Наблюдатели доложили, что все кругом спокойно. Кроме того, несмотря на утро, было уже очень жарко. Я дал команду:

— Людей на броню. Доложить готовность к движению.

— Готов!

— Готов!

— Готов! — зафиксировал шлемофон.

— Вперед!

Тягачи, а вслед за ними вся колонна, втянулись в только что проложенную колею, считая ее безопасной. Подошли к холму. По склону прошли два танковых тягача, саперный БТР. Четвертым прошел я, пятым — начальник штаба.

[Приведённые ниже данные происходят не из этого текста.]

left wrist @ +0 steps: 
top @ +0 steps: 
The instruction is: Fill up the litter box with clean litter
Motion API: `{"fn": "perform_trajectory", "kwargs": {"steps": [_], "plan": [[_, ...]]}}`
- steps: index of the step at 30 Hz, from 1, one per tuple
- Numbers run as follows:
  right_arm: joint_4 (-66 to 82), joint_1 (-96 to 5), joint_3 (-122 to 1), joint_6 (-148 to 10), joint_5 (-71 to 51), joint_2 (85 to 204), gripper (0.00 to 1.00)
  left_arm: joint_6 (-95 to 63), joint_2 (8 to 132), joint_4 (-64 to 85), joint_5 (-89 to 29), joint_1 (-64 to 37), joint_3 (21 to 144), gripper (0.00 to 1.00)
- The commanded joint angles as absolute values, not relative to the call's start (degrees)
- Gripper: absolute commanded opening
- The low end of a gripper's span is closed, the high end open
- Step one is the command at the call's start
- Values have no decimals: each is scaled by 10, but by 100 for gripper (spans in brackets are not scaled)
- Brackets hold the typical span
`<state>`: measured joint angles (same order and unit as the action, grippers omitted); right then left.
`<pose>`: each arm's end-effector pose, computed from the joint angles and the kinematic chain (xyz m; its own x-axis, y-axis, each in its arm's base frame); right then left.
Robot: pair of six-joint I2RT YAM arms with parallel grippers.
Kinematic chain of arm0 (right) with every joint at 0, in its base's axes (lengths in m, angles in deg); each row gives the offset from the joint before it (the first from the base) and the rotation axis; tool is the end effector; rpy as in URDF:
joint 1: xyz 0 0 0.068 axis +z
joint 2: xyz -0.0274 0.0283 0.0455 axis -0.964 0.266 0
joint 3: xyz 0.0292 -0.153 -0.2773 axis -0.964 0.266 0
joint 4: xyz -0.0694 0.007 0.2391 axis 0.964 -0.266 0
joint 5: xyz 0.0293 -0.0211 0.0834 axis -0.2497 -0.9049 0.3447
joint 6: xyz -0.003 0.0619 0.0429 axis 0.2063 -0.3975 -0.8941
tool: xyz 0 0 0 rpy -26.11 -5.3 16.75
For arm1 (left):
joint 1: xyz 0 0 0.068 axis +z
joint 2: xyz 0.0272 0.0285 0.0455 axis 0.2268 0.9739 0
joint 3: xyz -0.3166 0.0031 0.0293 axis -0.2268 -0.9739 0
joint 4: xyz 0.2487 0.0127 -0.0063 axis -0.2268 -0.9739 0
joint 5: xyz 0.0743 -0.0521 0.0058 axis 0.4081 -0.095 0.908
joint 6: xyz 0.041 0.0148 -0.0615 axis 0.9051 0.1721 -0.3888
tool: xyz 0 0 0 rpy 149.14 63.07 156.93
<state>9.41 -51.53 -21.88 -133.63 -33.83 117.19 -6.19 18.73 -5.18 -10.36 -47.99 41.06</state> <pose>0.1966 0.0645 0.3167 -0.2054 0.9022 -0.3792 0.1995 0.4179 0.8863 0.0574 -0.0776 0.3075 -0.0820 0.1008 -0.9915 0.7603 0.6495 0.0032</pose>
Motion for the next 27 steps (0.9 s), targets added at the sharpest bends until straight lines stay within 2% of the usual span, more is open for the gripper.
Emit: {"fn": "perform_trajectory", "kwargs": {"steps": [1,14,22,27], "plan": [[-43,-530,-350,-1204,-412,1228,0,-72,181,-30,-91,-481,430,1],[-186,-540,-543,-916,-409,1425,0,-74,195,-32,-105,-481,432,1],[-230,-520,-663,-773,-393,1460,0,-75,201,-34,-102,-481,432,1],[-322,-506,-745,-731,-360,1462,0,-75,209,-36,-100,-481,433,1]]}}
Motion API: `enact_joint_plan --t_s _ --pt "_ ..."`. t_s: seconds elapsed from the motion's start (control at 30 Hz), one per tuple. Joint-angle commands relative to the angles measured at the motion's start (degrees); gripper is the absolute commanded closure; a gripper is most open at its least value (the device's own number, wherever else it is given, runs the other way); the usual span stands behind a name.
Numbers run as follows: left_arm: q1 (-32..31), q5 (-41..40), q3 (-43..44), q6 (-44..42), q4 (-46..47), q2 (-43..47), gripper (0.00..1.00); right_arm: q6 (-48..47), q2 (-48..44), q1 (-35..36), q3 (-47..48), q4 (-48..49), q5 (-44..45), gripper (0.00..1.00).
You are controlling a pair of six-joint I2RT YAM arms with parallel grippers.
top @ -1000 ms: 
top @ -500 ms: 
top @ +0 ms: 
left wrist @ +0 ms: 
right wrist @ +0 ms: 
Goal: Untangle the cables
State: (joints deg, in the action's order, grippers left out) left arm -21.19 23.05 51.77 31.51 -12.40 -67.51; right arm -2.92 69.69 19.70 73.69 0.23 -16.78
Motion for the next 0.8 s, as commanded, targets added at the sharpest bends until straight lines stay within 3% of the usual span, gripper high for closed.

Шестой шла машина командира третьей роты. Я практически закончил огибать холм, по границе пыли показалась машина начальника штаба. В это время за холмом тяжко и мощно грохнул взрыв, подняв в воздух столб пыли и дыма.

— Стой! К бою!

Но боя не случилось. То ли смерть таилась на склоне холма с незапамятных времен, то ли за те считанные минуты, когда я перестраивал колонны, «умельцы» из ближайшего кишлака успели заложить в колею фугас — так и осталось не выясненным. Но… шестая машина взорвалась. Именно в шестой машине один из солдат себя скверно чувствовал. Попросил разрешения остаться в машине и остался слева сзади на месте старшего стрелка. Фугас тоже рванул слева сзади — прямо под его сиденьем. Результат — сидевший на броне командир роты старший лейтенант В. М. Пинчук и командирское отделение расшвыряны взрывом в разные стороны. Разлетаясь, они, по словам наблюдавшего подрыв начальника штаба, несмотря на взрывную очумелость, не забыли передернуть затворные рамы, и, шлепнувшись куда и на что Бог послал, откатились от места падения в сторону и изготовились к стрельбе. Это класс: синяки и шишки будем считать потом, но сначала будет бой, и те, кто из него выйдет, почешут ушибленные места. Так должно поступать солдату. Механик-водитель получил сильную контузию, но не одного ранения, а солдат-парень был в каске… Осталась каска, в ней голова, а от головы ниже — какие-то окровавленные ремешки и ошметки. Тела не было…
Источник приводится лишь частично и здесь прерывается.